Open Image Downloader Toolkit

This repo is an improved wrapper to the standerd Open-Image-Toolkit with the sole reason of making the following changes :

Added **Resumeable ** features in the standard toolkit.This would be useful in case the user has connectivity issues or power outrages.
Employed version switching in the code base.
The repo also contains txt2xml.py file that converts the labels in xml format that would be useful for using it with Darknet - Yolo. Simply run the file after changing the input and output folder paths
I have updated the readme to provide comprehensive instructions of use.

For getting more information about Open Images Dataset, please go through Info.md file.

Downloading required files

Automatic Download Option

The required modules are present in requirements.txt and can be installed using

    pip install requirements.txt -r

For downloading the bounding box csv files

Follow the instructions provided at the official link of Open-Images Dataset. You would be required to download the 4 csv files as explained over here.

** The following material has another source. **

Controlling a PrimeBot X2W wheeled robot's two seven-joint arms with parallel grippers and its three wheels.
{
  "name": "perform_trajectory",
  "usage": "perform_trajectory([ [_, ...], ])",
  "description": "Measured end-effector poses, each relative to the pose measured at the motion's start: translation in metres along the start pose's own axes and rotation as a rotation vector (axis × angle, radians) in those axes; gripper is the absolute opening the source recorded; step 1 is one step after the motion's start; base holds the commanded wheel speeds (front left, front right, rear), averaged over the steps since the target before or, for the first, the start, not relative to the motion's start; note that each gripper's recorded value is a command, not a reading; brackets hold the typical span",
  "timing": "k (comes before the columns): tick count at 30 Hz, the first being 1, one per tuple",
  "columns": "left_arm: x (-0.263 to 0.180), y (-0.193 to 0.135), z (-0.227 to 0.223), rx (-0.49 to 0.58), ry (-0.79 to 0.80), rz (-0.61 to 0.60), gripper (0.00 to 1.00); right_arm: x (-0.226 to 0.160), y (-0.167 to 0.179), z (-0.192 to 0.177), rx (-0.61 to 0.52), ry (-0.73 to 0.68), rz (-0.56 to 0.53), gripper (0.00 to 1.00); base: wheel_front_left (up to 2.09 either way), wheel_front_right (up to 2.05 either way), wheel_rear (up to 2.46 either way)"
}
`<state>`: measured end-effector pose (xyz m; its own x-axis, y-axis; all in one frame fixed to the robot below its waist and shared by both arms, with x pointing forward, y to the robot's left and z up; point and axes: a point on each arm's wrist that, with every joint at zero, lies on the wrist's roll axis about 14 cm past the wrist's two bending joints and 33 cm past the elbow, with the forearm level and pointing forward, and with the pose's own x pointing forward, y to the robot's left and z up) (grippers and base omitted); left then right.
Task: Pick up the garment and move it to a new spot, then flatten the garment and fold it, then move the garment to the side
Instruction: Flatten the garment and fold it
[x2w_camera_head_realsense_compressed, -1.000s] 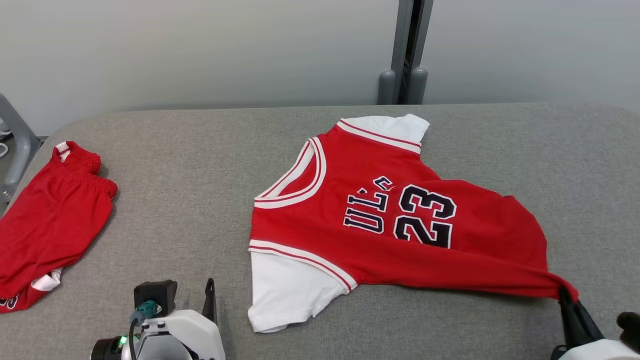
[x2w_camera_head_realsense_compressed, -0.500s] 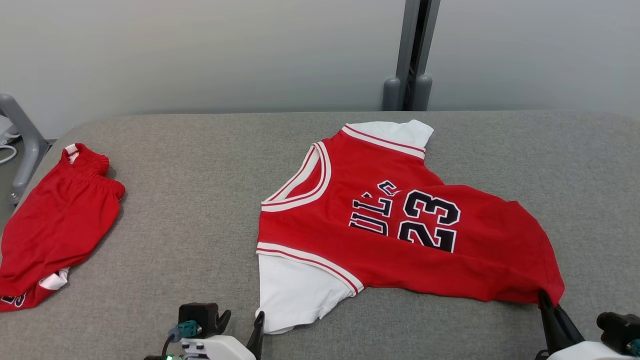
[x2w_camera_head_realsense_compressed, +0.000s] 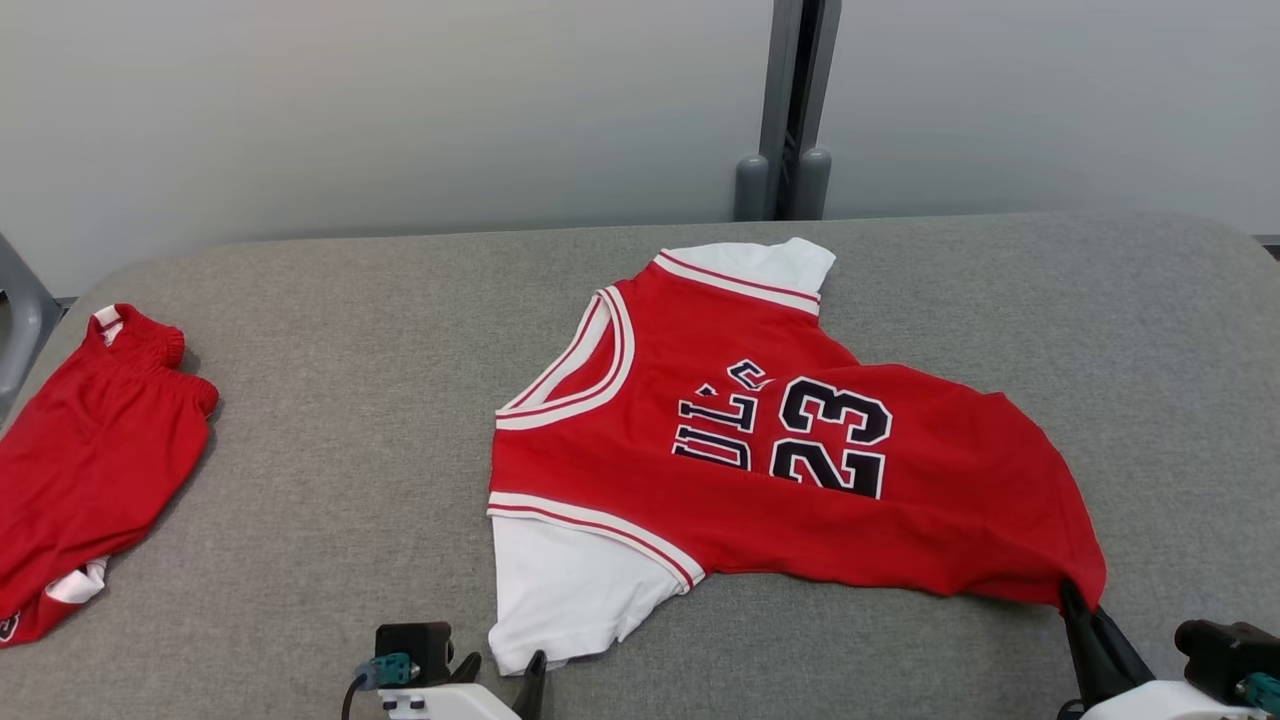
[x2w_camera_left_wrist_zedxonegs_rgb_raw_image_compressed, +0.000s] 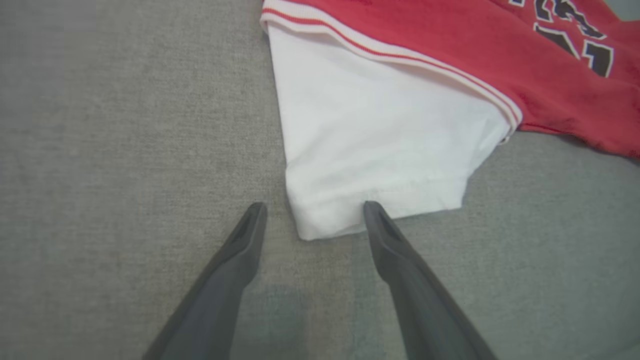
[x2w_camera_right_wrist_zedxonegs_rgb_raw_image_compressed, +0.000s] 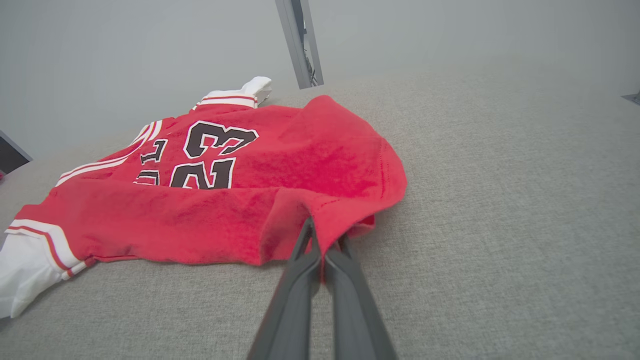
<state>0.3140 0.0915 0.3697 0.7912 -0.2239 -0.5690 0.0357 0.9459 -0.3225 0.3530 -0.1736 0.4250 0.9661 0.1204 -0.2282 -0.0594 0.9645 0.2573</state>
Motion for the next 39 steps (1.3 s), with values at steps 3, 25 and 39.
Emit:
perform_trajectory([
  [3,0.002,0.004,-0.003,-0.005,0.011,0.016,1.00,-0.001,-0.001,-0.001,-0.001,0.003,-0.002,0.00,0.00,0.00,0.00],
  [25,0.005,-0.017,0.020,-0.148,-0.045,-0.112,0.00,0.004,0.000,0.003,-0.005,-0.005,0.004,0.00,0.00,0.00,0.00],
  [39,-0.047,-0.110,0.169,-0.285,-0.396,-0.553,0.00,0.016,0.017,0.104,-0.100,-0.220,0.090,0.00,0.00,0.00,0.00],
])
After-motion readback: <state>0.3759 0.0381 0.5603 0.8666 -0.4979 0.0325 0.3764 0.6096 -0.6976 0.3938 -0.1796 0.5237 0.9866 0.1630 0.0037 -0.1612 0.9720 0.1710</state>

Alternatively, you can also follow the following steps

# get the training data
wget https://requestor-proxy.figure-eight.com/figure_eight_datasets/open-images/train-images-boxable.csv
wget https://requestor-proxy.figure-eight.com/figure_eight_datasets/open-images/train-annotations-bbox.csv

# get the test data
wget https://requestor-proxy.figure-eight.com/figure_eight_datasets/open-images/test-annotations-bbox.csv
wget https://requestor-proxy.figure-eight.com/figure_eight_datasets/open-images/test-images.csv

In case you directly know the Version file's URL, you can directly download from there. For example, for the using the latest version, download from the following URLs
Using the automated script files

The file module/bounding_boxes.py already contains the above mentioned code. So, it will prompt you to donwload all the required files the first time you run the code.

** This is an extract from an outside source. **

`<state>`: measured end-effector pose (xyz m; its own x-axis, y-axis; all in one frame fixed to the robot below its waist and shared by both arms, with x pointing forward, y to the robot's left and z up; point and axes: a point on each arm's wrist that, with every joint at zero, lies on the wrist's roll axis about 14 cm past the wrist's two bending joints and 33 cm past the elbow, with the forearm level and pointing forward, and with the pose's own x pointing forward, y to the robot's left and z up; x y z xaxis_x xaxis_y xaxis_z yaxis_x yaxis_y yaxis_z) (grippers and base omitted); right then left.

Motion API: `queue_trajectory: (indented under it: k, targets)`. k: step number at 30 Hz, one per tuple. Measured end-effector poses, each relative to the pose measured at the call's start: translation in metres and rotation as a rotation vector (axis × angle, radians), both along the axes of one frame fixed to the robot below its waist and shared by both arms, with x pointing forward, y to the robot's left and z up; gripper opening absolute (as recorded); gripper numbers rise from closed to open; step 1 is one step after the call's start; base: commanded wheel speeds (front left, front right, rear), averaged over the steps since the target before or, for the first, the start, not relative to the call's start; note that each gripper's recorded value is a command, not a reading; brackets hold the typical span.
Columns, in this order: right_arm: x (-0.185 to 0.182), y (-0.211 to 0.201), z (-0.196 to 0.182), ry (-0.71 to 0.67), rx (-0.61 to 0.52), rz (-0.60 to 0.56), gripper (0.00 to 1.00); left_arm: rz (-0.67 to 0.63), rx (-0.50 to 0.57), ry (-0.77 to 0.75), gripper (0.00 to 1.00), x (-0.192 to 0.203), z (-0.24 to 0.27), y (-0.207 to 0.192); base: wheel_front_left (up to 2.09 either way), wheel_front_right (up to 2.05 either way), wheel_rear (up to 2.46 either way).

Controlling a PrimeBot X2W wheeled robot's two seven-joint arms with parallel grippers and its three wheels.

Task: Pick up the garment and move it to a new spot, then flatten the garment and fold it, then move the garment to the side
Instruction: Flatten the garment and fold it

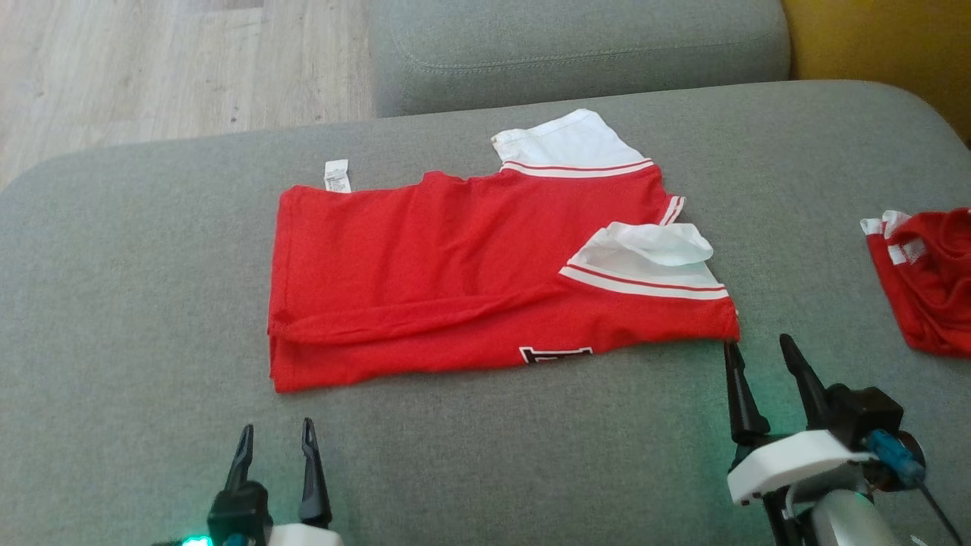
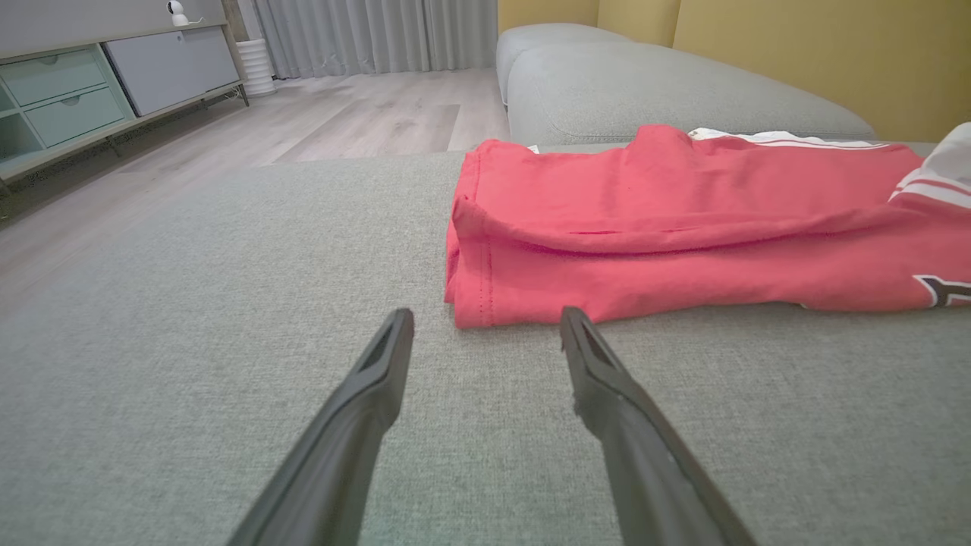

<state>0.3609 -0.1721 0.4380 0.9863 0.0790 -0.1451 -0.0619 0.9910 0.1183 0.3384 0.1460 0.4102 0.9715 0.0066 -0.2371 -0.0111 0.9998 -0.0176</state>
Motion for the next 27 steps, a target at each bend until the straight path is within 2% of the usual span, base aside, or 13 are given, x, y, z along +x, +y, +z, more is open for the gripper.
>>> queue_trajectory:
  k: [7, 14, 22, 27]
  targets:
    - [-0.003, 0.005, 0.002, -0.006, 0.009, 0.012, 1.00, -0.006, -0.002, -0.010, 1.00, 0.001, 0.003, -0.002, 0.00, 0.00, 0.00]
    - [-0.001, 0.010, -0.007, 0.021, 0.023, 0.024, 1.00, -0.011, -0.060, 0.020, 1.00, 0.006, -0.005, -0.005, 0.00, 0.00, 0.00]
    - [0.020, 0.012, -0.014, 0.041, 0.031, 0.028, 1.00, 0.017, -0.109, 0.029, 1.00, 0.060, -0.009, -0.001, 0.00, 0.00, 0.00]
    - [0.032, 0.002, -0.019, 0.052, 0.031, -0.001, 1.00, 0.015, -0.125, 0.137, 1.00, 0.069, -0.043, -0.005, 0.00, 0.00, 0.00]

P.S - If you clone this repo, you will already have the csv files present in /OID/csv_folder for V4. In case you want to work with other versions, delete the present files and overwrite them with the new files

Paraser Arguments

type_csv - Which class of images you want to download [ train, test, val or all]
classes - Space seperated name of classes you want to dowload
limit - Limit the number of images you want to download

Steps to be followed if you are resuming the paused download

Python3 is required

Run the following command to implement simple resume feature

    python main.py downloader --resume

In case you want to add additional items when resuming, run the following script

    python main.py downloader --classes Apple Orange --type_csv all --limit 400

By default, the script is configured to resume downloading from the previous state. In case you do not wish to do so, delete log.csv file present in the master folder.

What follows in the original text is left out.